Protesta en la estación Lacroze de la línea B por la presencia de un material cancerígeno

El primer día de la semana sorprendió a los usuarios de la línea B del subte con una protesta gremial. En la estación Federico Lacroze, los metrodelegados decidieron levantar los molinetes en reclamo por las malas condiciones en las que deben realizar sus labores. Principalmente, las críticas del personal se centran en la presencia de asbesto (amianto), un material cancerígeno, en la red de subterráneos. Entre otros aspectos, las medidas de fuerza apuntan a que la concesionaria solucione este problema que atenta contra la salud de los trabajadores y, por qué no, de los pasajeros.

Quienes viajen por la Ciudad desde esta estación se encontrarán con las acciones gremiales descriptas anteriormente, que no implican una interrupción del servicio. El levantamiento de molinetes fue impulsado por la Asociación gremial de trabajadores del Subterráneo y Premetro (AGTSyP) para exponer el faltante de personal, las malas condiciones laborales, la violación del convenio colectivo de trabajo y presencia del mencionado material cancerígeno en trenes, estaciones y túneles.
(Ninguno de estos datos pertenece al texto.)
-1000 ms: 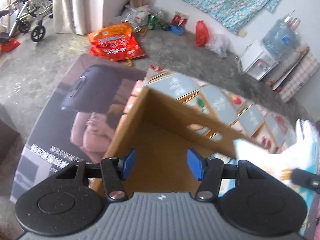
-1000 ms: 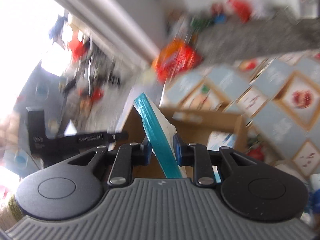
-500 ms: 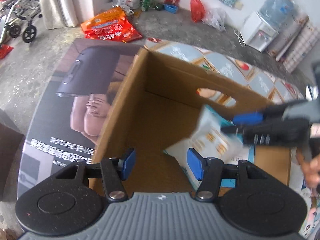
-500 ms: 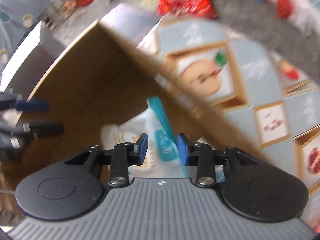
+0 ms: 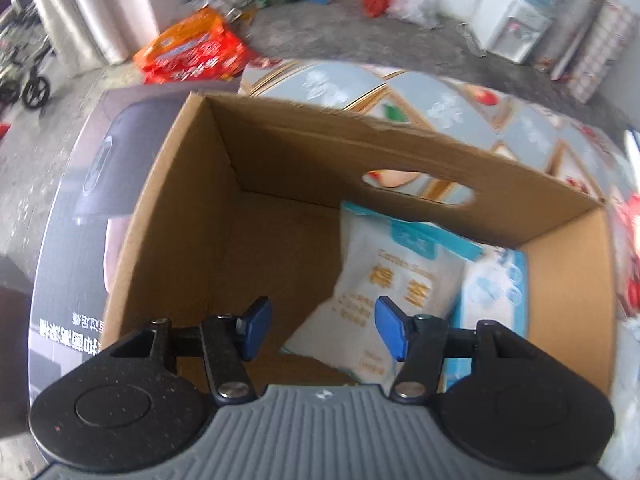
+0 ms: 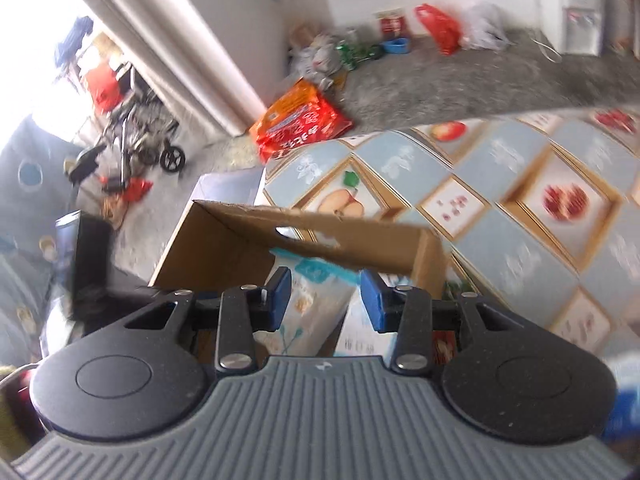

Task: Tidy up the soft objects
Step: 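Lower the cotton swab bag into the cardboard box and open the right tool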

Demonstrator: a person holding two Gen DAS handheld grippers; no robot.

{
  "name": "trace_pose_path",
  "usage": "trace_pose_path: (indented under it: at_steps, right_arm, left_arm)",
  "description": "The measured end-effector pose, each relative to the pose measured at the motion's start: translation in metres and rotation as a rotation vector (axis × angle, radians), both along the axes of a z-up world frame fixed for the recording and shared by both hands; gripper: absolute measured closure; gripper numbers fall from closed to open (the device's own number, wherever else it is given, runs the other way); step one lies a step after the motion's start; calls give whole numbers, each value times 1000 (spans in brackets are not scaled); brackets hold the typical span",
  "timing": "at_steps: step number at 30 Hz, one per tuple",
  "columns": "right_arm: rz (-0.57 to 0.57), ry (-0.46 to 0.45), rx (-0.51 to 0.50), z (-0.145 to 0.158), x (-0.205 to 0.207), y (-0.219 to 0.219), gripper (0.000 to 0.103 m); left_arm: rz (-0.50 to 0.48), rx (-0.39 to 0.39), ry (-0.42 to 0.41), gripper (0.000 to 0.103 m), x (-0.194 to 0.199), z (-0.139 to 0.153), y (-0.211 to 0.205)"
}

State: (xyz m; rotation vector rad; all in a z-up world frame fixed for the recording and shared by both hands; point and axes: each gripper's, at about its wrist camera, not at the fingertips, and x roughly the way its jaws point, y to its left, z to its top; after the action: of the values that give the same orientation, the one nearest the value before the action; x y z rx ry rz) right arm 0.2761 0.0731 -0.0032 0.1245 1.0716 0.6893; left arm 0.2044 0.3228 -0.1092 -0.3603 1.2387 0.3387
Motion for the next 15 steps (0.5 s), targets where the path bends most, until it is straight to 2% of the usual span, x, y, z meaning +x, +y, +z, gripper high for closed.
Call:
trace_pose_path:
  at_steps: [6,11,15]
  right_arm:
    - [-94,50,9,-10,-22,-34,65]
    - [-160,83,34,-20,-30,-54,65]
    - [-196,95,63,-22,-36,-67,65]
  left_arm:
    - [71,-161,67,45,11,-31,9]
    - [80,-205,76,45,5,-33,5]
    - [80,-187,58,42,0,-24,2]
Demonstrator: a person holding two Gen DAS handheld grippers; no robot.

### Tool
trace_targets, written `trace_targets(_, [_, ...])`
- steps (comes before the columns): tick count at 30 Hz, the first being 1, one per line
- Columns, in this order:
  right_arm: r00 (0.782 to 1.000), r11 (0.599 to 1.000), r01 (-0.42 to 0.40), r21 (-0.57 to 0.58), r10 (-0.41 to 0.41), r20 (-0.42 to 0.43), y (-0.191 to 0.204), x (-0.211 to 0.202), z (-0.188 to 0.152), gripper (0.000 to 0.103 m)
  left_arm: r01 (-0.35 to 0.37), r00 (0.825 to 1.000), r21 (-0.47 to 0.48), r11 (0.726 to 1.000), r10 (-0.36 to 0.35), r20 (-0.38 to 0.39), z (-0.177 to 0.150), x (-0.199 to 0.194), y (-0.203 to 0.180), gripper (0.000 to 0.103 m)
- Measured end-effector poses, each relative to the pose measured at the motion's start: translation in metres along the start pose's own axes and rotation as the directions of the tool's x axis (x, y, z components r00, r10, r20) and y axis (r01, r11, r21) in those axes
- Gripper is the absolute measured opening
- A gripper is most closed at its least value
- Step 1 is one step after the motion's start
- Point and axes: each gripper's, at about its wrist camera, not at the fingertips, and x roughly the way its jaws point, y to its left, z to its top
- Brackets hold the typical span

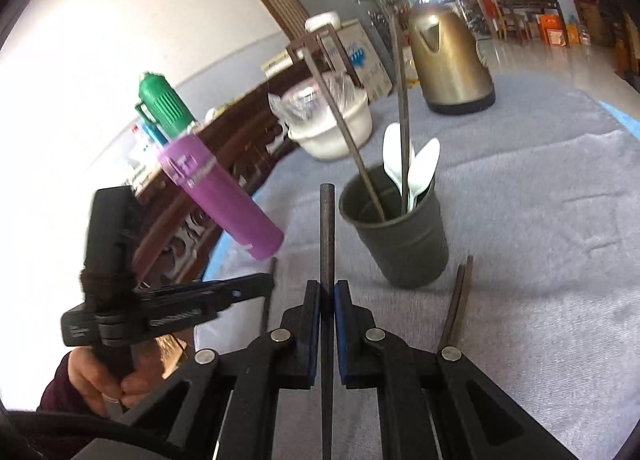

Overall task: Organize utensils
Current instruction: 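Lift both held chopsticks upright and carry them over the cup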

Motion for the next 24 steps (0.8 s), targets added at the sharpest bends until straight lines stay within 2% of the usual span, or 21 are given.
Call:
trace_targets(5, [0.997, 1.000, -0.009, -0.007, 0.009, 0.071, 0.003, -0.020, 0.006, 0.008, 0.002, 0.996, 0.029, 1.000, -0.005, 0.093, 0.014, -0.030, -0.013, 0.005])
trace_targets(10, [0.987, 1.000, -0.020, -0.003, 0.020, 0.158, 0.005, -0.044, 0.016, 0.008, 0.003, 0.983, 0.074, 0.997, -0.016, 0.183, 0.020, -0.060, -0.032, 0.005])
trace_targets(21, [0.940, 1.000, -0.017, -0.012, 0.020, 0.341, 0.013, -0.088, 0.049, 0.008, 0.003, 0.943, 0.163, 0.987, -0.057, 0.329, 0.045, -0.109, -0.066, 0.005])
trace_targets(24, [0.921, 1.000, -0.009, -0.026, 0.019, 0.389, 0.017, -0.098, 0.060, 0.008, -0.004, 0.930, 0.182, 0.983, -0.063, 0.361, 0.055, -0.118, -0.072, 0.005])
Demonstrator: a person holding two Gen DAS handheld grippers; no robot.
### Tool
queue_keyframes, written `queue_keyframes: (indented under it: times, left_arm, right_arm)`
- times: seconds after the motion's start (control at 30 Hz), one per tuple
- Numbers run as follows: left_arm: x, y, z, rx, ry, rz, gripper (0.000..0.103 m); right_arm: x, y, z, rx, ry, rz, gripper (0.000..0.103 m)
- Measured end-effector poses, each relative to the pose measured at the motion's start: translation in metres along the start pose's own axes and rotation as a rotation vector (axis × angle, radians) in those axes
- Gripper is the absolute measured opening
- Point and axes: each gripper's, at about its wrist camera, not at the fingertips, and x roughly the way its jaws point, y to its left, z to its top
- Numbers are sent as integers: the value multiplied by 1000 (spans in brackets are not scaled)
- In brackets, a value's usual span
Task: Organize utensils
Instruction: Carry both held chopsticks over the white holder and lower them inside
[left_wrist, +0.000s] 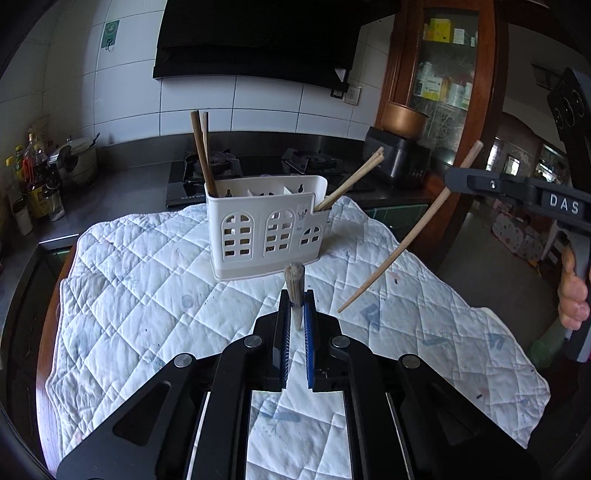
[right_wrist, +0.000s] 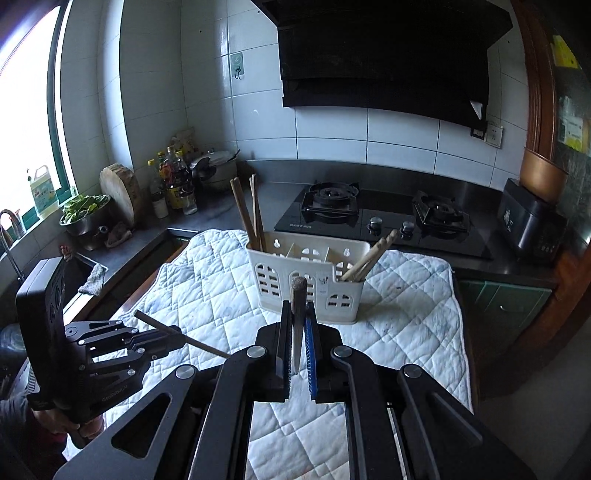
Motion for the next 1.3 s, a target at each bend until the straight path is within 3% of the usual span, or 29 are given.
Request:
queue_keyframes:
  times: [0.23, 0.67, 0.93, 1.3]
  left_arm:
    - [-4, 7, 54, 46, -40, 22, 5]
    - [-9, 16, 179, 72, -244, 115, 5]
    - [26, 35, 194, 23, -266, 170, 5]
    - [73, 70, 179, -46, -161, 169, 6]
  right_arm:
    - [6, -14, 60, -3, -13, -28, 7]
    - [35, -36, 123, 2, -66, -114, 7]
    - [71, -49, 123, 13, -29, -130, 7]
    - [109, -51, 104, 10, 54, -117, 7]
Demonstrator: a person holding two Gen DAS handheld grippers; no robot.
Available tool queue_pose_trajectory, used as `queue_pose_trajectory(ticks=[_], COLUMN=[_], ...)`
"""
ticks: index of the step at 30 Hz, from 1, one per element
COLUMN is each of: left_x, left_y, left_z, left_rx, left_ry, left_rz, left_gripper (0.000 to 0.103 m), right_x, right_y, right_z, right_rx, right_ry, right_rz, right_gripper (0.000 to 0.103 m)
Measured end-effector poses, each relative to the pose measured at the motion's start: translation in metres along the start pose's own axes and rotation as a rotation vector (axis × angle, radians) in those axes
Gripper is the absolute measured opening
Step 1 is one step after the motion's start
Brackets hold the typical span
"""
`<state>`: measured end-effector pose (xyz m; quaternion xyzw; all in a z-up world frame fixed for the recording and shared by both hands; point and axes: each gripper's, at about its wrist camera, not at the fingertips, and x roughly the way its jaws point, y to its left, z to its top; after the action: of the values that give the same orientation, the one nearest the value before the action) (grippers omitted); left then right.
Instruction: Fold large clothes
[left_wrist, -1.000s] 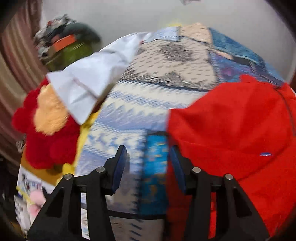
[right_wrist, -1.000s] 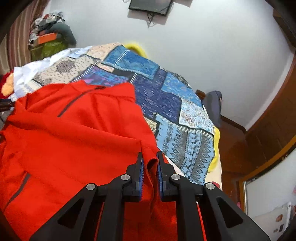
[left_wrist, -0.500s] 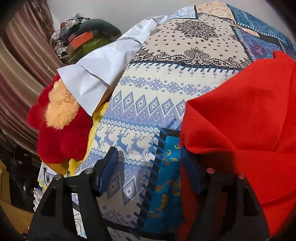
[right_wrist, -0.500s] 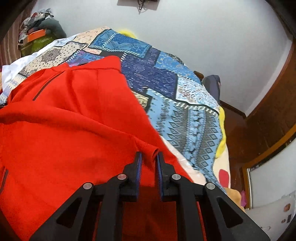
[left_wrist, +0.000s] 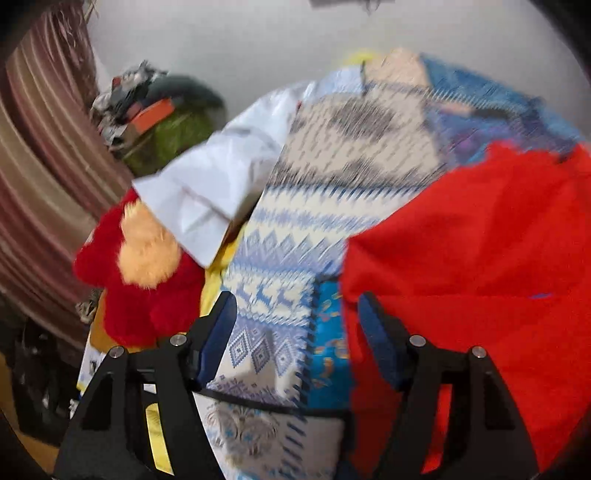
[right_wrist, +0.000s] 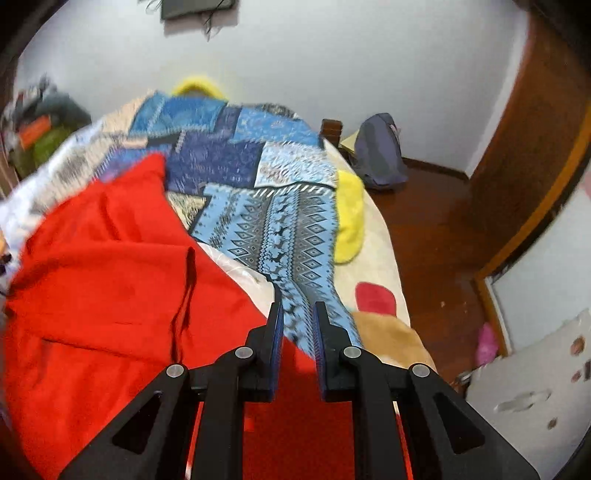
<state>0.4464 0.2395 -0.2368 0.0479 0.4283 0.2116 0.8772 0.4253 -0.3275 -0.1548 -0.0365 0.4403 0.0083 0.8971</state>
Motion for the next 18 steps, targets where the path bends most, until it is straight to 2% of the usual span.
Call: queue_pose_trajectory(ticks=[4,6,10,11,13,15,18], left_x=[-0.055,-0.073,-0.095,-0.096,-0.095,-0.095,-0.091], left_y=[-0.010,-0.020,-0.063,-0.077,-0.110,-0.140,-0.176], left_z=[0.011,0.012,-0.007,-0.015,-0.037,-0.057,-0.086], left_rx=[0.000,0.005,0.060,0.076,0.120,0.178,0.264], left_ry=[-0.049,-0.053,-0.006,0.020,0.092,0.141,0.181], left_rz=[-0.095,-0.155,-0.309,-0.353,-0.440,-0.485,-0.478], left_gripper=[0.073,0.081,0.081,0.081,0.081,0.081,0.081], right_x=[-0.024,-0.016,0.025,0.031,0.024,0.018,0.013], right_y=[-0.024,-0.030,-0.031,-0.030,-0.024,-0.020,-0.017], right_z=[-0.016,-0.027,-0.063,-0.070,-0.085,-0.094,-0.103], right_rx=[0.066,0.080,0.055,0.040,-0.022,-0.059,-0.090], right_ry=[0.009,0.063,0.226,0.229,0.121,0.086,0.068], right_rz=[0.059,0.063,0.031,0.019,-0.004,-0.061,-0.126], right_gripper=[0.011,0.011,0.011,0.011,0.011,0.011,0.011])
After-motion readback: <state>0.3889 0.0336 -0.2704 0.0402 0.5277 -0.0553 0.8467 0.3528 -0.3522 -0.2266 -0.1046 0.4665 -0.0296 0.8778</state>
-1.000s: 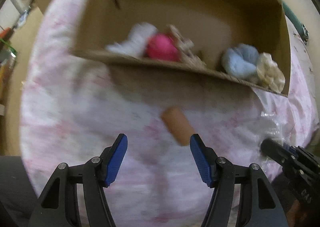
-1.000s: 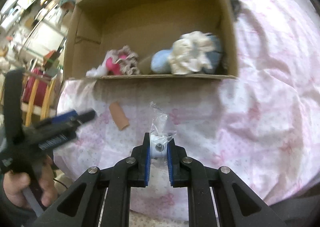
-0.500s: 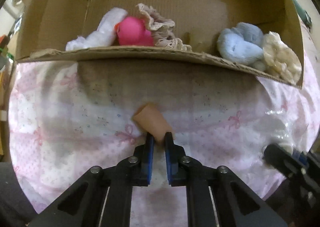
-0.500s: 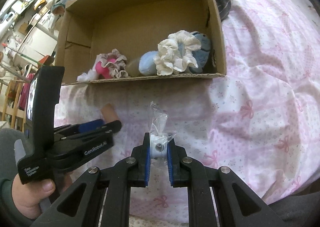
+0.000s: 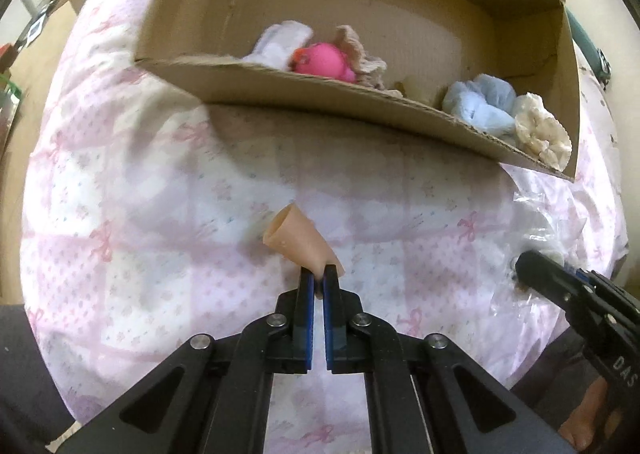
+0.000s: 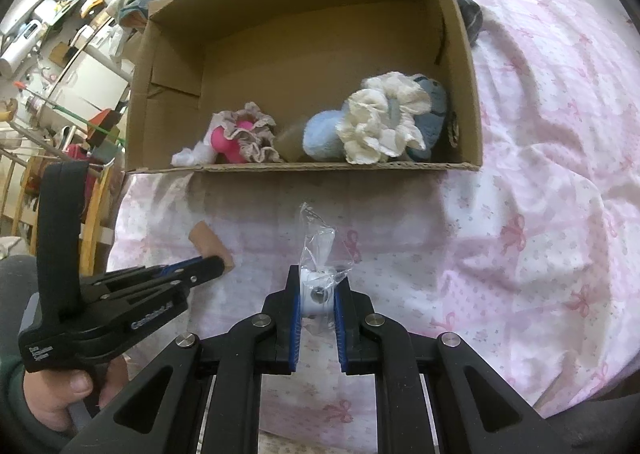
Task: Organize soft objects
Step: 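Grasp the clear plastic bag with the right gripper while the left gripper grasps the tan cardboard tube, then carry the cardboard tube and plastic bag over the box with both grippers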
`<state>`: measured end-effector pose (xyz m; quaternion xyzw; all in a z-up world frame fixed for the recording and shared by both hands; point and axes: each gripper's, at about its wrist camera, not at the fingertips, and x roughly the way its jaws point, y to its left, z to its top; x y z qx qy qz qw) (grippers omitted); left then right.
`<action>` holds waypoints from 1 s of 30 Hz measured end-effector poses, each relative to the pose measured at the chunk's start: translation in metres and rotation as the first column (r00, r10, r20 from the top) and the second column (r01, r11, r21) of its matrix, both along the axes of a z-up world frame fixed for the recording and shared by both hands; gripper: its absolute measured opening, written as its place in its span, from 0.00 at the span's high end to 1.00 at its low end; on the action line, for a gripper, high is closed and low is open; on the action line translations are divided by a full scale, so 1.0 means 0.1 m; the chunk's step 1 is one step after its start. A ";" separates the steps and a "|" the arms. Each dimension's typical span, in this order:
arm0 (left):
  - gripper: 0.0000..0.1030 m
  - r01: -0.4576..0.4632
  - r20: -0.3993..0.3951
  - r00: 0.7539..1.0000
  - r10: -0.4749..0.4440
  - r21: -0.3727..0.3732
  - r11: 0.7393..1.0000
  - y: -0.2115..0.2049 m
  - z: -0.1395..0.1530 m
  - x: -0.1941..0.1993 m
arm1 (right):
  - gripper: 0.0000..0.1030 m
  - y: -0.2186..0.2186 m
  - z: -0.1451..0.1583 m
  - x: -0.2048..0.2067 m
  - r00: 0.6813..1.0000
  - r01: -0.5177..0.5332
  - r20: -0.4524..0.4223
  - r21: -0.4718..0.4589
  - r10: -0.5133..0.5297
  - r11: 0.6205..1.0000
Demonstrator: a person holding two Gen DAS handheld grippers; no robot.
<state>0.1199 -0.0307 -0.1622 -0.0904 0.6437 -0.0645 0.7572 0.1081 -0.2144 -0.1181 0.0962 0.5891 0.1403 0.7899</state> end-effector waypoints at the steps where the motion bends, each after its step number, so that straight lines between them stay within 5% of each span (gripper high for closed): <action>1: 0.96 -0.006 0.005 1.000 0.006 -0.005 1.000 0.03 0.01 -0.05 | 0.85 0.01 0.00 0.00 1.000 -0.002 0.001 0.003 0.002 1.000; 30: 0.96 -0.053 0.148 0.988 0.033 0.132 0.990 0.25 0.74 -0.46 | 0.85 0.21 0.19 -0.06 0.996 -0.054 0.072 0.080 0.048 0.995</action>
Las medidas de fuerza comenzaron las 7 de la mañana y, según declaró a Telefé Noticias el metrodelegado Claudio Dellecarbonara, se tomaron a causa de que hay una «situación casi terminal de una concesión que se ha beneficiado con enormes ganancias y subsidios mientras que usuarios y trabajadores muchas veces hemos pagado esos negociados con la vida». El dirigente gremial hacía referencia con estas palabras a la compra a España de vagones infestados con asbesto por parte del Gobierno porteño. Cabe destacar que en dicho país europeo este mineral ha provocado la muerte al menos cuatro trabajadores del metro.

Infestados desde hace más de un año

El 7 de mayo pasado, dicho sindicato ya advertía de que la red subterránea se hallaba infestada con asbesto. Dos meses atrás, AGTSyP planteaba que hacía un año que había denunciado que este mineral se encontraba presenten en las formaciones e instalaciones. En aquella oportunidad, también había alertado de que la línea B estaba en estado naranja por «el pésimo estado de la flota Mitsubishi, puesto que los compañeros de los talleres Rancagua y Urquiza no cuentan con las medidas de seguridad que exige la normativa vigente nacional e internacional para la manipulación de asbesto».

Dada esta situación, el gremio planteó que las formaciones no estaban siendo intervenidas «por la desidia y la falta de decisión política de este Gobierno en materia de salud laboral». Además, aseguró que «no se tiene seguridad de la cantidad de piezas que contienen asbesto en la flota Mitsubishi». Como consecuencia, la cantidad de formaciones necesarias para garantizar el servicio de la línea en cuestión está a punto de colapsar «porque no se toma la decisión política de hacer los estudios a las piezas». El sindicato hizo responsables de esta situación a los Gobiernos nacional y de la Cuidad, a Subterráneos de Buenos Aires SE (SBASE) y a la empresa Metrovías SA «por no estar tomando en cuenta nuestra salud».